If you do not like this approach, you can always create some sort of mapper that links Keycloak sid's to Quart sessions.

FAQ

Multiple keycloak's

It is perfectly fine to use multiple Keycloak instances, just make sure to provide custom route handlers for route_login, route_auth, route_logout, and route_logout_request else the routes start to overlap.

HTTP Proxy

Quart-Keycloak uses aiohttp which has an option called 'trust_env'. We can pass this trust_env option via the aiohttp_clientsession_opts parameter, e.g:

keycloak = Keycloak(app, aiohttp_clientsession_opts={'trust_env': True})

aiohttp will now listen to HTTP_PROXY and HTTPS_PROXY env. variables.

Using different IdPs

Previously this extension was known as quart-session-openid and made an effort to support multiple OpenID servers but it turns out that everyone has their own interpretation of the OpenID spec so IdPs tended to vary which caused breakage. Even between Keycloak versions there are small (but breaking) changes - so it was decided to narrow the scope, rebrand to quart-keycloak and focus on modern Keycloak versions.
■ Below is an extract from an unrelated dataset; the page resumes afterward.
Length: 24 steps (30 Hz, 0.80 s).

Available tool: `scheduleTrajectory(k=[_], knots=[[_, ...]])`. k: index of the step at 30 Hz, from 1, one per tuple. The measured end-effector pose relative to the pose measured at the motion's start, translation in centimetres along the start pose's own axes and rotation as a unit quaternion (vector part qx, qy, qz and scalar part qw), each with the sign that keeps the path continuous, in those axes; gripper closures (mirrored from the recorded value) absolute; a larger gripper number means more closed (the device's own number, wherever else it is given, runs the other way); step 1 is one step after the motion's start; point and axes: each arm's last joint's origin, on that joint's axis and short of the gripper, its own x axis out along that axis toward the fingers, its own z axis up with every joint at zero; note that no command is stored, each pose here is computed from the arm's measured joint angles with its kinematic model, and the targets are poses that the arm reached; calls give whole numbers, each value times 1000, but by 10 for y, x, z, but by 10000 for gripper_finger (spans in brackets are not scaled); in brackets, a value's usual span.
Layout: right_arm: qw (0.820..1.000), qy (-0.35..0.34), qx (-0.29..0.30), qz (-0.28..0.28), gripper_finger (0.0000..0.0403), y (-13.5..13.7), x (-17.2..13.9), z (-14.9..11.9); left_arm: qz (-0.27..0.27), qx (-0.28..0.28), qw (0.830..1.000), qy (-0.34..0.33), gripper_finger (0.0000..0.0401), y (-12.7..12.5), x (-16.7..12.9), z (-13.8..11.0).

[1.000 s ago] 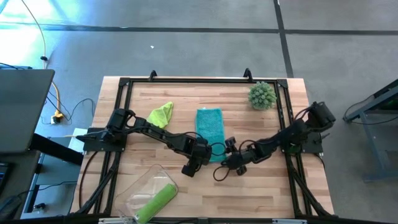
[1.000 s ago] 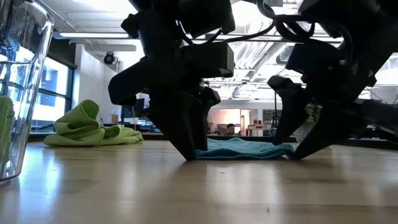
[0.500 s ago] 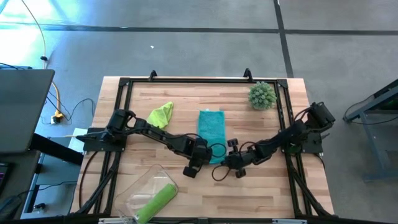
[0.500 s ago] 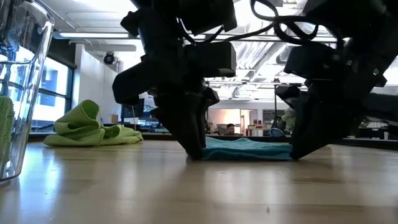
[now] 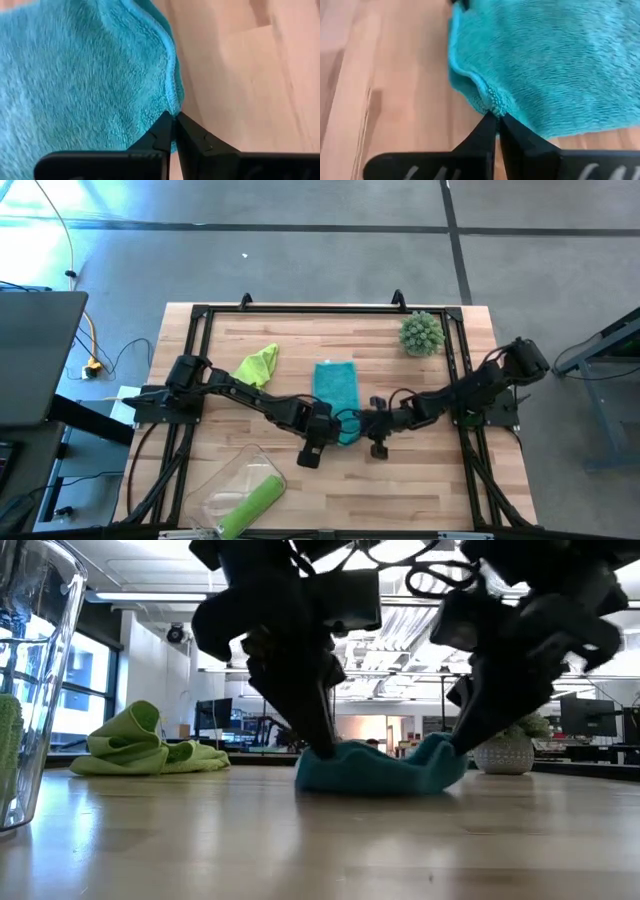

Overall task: Roll microfiber towels into tight, uniform cylinder then place into a basket
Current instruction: Roll the blue microfiber cloth

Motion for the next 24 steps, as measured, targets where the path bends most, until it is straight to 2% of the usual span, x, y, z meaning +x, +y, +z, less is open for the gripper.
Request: scheduleTrajectory(k=[7, 13, 21, 24], knots=[[997, -3, 75, -21, 400, -16, 1, 5, 45, -46, 998, 8, 394, 4, -8, -2], [995, -6, 97, -33, 400, -27, 2, 8, 111, -87, 990, 16, 394, 9, -9, -5], [992, 0, 118, -51, 400, -31, 2, 7, 148, -126, 981, 17, 394, 14, -5, -7], [991, 8, 119, -60, 400, -32, 4, 5, 147, -130, 980, 20, 393, 15, -5, -8]])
Will you support OIDC feature $x?

The OpenID specification is rather large (and confusing) and this extension tries to abstract the complicated parts away and makes the fair assumption that your web application wants some basic OIDC features, mostly: login and logout. Undoubtedly you may use Keycloak in various other exotic ways but this limited scope ensures the extension stays maintainable. Please keep that in mind when submitting a pull-request.

Common errors

redirect error 'invalid_request' Invalid scopes: openid profile email

Keycloak version too old. Run this extension in legacy mode.

Terminology

  • OIDC: OpenID Connect - A layer built on top of the OAuth 2.0 protocol
  • IdP: The identity provider, also sometimes called OP (OpenID Provider). In our case; Keycloak.
  • Client: the application that interacts with a IdP (Keycloak), in our case Quart. Sometimes also called Relying Party.
  • Client Types:
  • confidential - Clients capable of maintaining the confidentiality of their credentials, so backend applications made in PHP, Perl, Python, etc. The example in "Quick Start is an example of a confidential client.
  • public - Clients incapable of maintaining the confidentiality of their credentials: VueJS, React, Angular.
  • User Agent: the end-user, often times 'the browser'.